Я с удивлением поглядел на Касьяна. Слова его лились свободно; он не искал их, он говорил с тихим одушевлением и кроткою важностию, изредка закрывая глаза.
– Так и рыбу, по-твоему, грешно убивать? – спросил я.
– У рыбы кровь холодная, – возразил он с уверенностию, – рыба тварь немая. Она не боится, не веселится: рыба тварь бессловесная. Рыба не чувствует, в ней и кровь не живая… Кровь, – продолжал он, помолчав, – святое дело кровь! Кровь солнышка божия не видит, кровь от свету прячется… великий грех показать свету кровь, великий грех и страх… Ох, великий!
Он вздохнул и потупился. Я, признаюсь, с совершенным изумлением посмотрел на странного старика. Его речь звучала не мужичьей речью: так не говорят простолюдины, и краснобаи так не говорят. Этот язык, обдуманно торжественный и странный… Я не слыхал ничего подобного.
– Скажи, пожалуйста, Касьян, – начал я, не спуская глаз с его слегка раскрасневшегося лица, – чем ты промышляешь?
Он не тотчас ответил на мой вопрос. Его взгляд беспокойно забегал на мгновение.
– Живу, как Господь велит, – промолвил он наконец, – а чтобы, то есть, промышлять – нет, ничем не промышляю. Неразумен я больно, с мальства; работаю пока мочно, – работник-то я плохой… где мне! Здоровья нет, и руки глупы. Ну, весной соловьев ловлю.

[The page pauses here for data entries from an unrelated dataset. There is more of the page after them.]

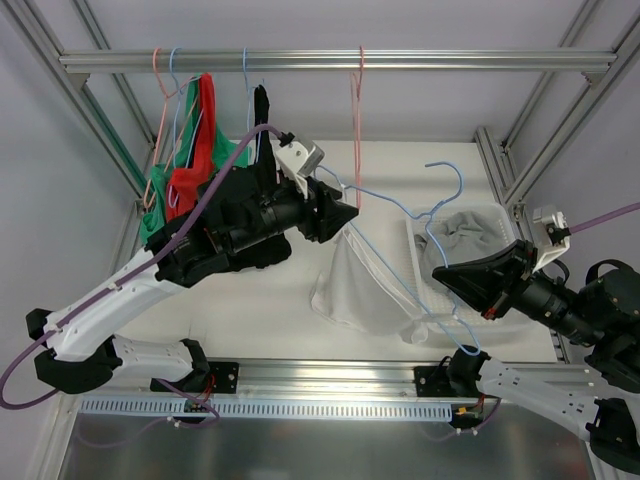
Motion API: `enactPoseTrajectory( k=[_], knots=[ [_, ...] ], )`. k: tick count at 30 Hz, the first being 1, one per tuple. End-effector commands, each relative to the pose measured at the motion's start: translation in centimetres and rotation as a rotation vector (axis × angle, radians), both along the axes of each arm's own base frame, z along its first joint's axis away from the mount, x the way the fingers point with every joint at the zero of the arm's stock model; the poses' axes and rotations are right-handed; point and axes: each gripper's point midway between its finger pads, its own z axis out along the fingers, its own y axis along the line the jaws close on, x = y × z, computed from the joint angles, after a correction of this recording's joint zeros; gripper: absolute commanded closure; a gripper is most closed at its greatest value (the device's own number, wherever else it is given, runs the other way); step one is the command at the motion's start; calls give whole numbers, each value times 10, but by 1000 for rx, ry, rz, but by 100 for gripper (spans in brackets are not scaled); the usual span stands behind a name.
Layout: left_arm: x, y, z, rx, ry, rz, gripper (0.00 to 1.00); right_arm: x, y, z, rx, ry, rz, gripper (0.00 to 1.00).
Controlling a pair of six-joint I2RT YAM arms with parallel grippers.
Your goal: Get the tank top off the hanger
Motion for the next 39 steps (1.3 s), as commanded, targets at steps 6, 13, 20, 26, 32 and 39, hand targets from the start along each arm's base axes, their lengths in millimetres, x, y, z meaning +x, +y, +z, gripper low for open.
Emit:
enactPoseTrajectory(
  k=[6, 13, 20, 26, 32, 39],
  knots=[
    [9, 9, 0, -21, -53, 56, 58, -7, -1, 28, 64, -40, 29, 100],
    [13, 13, -11, 3, -57, 81, 60, -4, 3, 27, 54, -41, 27, 100],
    [20, 18, -12, 18, -84, 115, 68, -7, 10, 28, 59, -36, 61, 100],
    [29, 22, -20, 33, -81, 150, 85, -6, 8, 30, 62, -46, 53, 100],
    [25, 24, -21, 31, -85, 133, 92, -1, 8, 29, 54, -53, 33, 100],
    [20, 30, -19, 21, -92, 129, 75, 1, 8, 26, 43, -54, 21, 100]
  ],
)
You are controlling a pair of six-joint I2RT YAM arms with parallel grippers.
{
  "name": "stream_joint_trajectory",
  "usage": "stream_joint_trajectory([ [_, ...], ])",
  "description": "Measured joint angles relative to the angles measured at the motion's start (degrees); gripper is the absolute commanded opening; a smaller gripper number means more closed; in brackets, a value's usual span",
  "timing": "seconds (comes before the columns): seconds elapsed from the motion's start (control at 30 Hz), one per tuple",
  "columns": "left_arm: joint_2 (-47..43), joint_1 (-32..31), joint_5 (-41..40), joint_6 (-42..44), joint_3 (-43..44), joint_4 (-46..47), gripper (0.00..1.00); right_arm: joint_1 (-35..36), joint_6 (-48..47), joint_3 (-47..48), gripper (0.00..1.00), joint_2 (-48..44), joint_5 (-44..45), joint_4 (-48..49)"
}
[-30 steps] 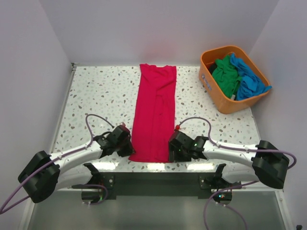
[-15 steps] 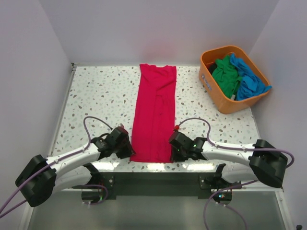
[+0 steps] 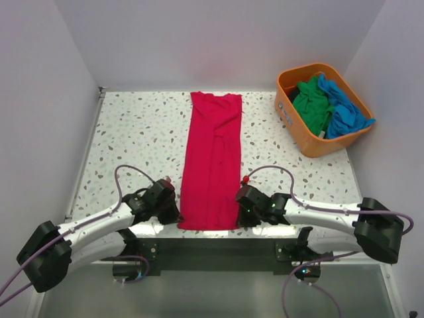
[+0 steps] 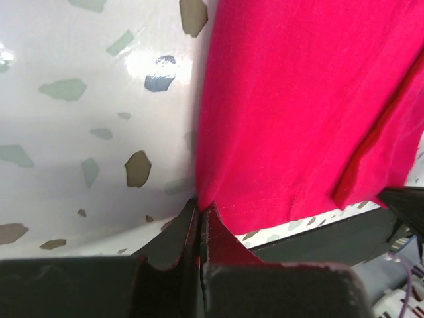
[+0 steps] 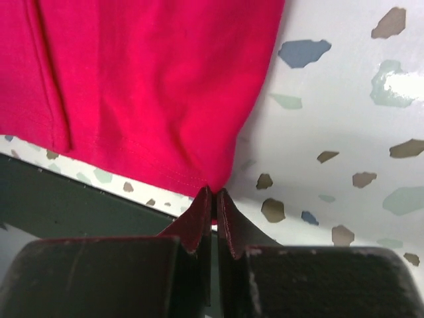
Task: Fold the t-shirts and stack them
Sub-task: Fold the tshirt
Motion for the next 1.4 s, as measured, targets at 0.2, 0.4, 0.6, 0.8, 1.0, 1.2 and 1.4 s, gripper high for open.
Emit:
stream_joint_trajectory([
  [0.2,2.34,-0.24,-0.31,3.17,3.63,-3.37,0.0,0.37,-0.66,2.58,0.0,-4.04,3.04,-4.83],
  [0.4,13.11,0.22,-1.44,7.13,14.99,-3.72,0.0,-2.93,-5.03,10.21,0.0,-2.6,6.73,-7.37],
  [0.6,18.67,4.17,-3.72,9.99,23.45,-2.16,0.0,-11.15,-11.91,17.31,0.0,4.7,8.41,-5.51],
  [0.8,27.21,9.97,-4.26,13.49,33.42,-0.2,0.0,-16.04,-17.42,26.32,0.0,13.42,10.49,-2.62],
  [1.0,34.4,13.11,-4.63,17.03,42.6,3.1,0.0,-21.62,-20.85,33.99,0.0,19.61,11.58,0.61],
  [1.2,41.51,17.68,-2.16,19.98,48.22,7.1,0.0,-24.9,-22.95,40.76,0.0,26.49,11.93,2.6],
  [1.4,49.07,21.0,2.08,22.05,52.83,10.91,0.0,-27.8,-23.89,44.87,0.0,31.95,12.15,2.91],
])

– Соловьев ловишь?.. А как же ты говорил, что всякую лесную, и полевую, и прочую там тварь не надо трогать?
– Убивать ее не надо, точно; смерть и так свое возьмет. Вот хоть бы Мартын-плотник: жил Мартын-плотник, и не долго жил и помер; жена его теперь убивается о муже, о детках малых… Против смерти ни человеку, ни твари не слукавить. Смерть и не бежит, да и от нее не убежишь; да помогать ей не должно… А я соловушек не убиваю, – сохрани Господи! Я их не на муку ловлю, не на погибель их живота, а для удовольствия человеческого, на утешение и веселье.
– Ты в Курск их ловить ходишь?
– Хожу я и в Курск и подале хожу, как случится. В болотах ночую да в залесьях, в поле ночую один, во глуши: тут кулички рассвистятся, тут зайцы кричат, тут селезни стрекочут… По вечеркам замечаю, по утренничкам выслушиваю, по зарям обсыпаю сеткой кусты… Иной соловушко так жалостно поет, сладко… жалостно даже.